→ **DIRECTIONS**
What follows is a listing; restate every line of it word for word.

→ **EXERCISE DATA**
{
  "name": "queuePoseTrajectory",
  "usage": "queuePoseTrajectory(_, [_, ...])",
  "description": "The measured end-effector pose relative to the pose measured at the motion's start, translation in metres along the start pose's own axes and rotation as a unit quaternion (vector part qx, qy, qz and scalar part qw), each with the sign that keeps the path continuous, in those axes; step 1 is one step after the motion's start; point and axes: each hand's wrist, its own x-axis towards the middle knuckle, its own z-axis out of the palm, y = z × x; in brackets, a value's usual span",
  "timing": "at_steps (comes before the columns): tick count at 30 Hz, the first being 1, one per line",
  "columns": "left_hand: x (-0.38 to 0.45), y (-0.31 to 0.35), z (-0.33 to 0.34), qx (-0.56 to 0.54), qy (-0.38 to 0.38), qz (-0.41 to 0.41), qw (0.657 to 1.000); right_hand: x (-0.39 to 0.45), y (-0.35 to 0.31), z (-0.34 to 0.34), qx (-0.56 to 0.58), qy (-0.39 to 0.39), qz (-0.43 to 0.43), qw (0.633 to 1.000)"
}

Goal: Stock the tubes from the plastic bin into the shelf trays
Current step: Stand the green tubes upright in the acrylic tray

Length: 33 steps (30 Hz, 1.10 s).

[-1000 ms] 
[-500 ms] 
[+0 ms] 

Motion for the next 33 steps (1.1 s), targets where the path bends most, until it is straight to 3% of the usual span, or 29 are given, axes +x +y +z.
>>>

→ **REPLY TO THE EXERCISE**
{
  "name": "queuePoseTrajectory",
  "usage": "queuePoseTrajectory(_, [_, ...])",
  "description": "The measured end-effector pose relative to the pose measured at the motion's start, translation in metres along the start pose's own axes and rotation as a unit quaternion (vector part qx, qy, qz and scalar part qw), each with the sign that keeps the path continuous, in those axes; step 1 is one step after the motion's start; point and axes: each hand's wrist, its own x-axis towards the middle knuckle, its own z-axis out of the palm, y = z × x; in brackets, a value's usual span",
  "timing": "at_steps (comes before the columns): tick count at 30 Hz, the first being 1, one per line",
  "columns": "left_hand: x (-0.38 to 0.45), y (-0.31 to 0.35), z (-0.33 to 0.34), qx (-0.56 to 0.54), qy (-0.38 to 0.38), qz (-0.41 to 0.41), qw (0.657 to 1.000); right_hand: x (-0.39 to 0.45), y (-0.35 to 0.31), z (-0.34 to 0.34), qx (-0.56 to 0.58), qy (-0.39 to 0.39), qz (-0.43 to 0.43), qw (0.633 to 1.000)"
}

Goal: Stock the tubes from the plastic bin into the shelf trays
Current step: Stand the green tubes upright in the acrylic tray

Length: 33 steps (30 Hz, 1.10 s).

[-1000 ms] 
[-500 ms] 
[+0 ms] 

Motion for the next 33 steps (1.1 s), targets where the path bends most, until it is straight to 3% of the usual span, or 29 are given, axes +x +y +z.
>>>

What needed an answer now has one.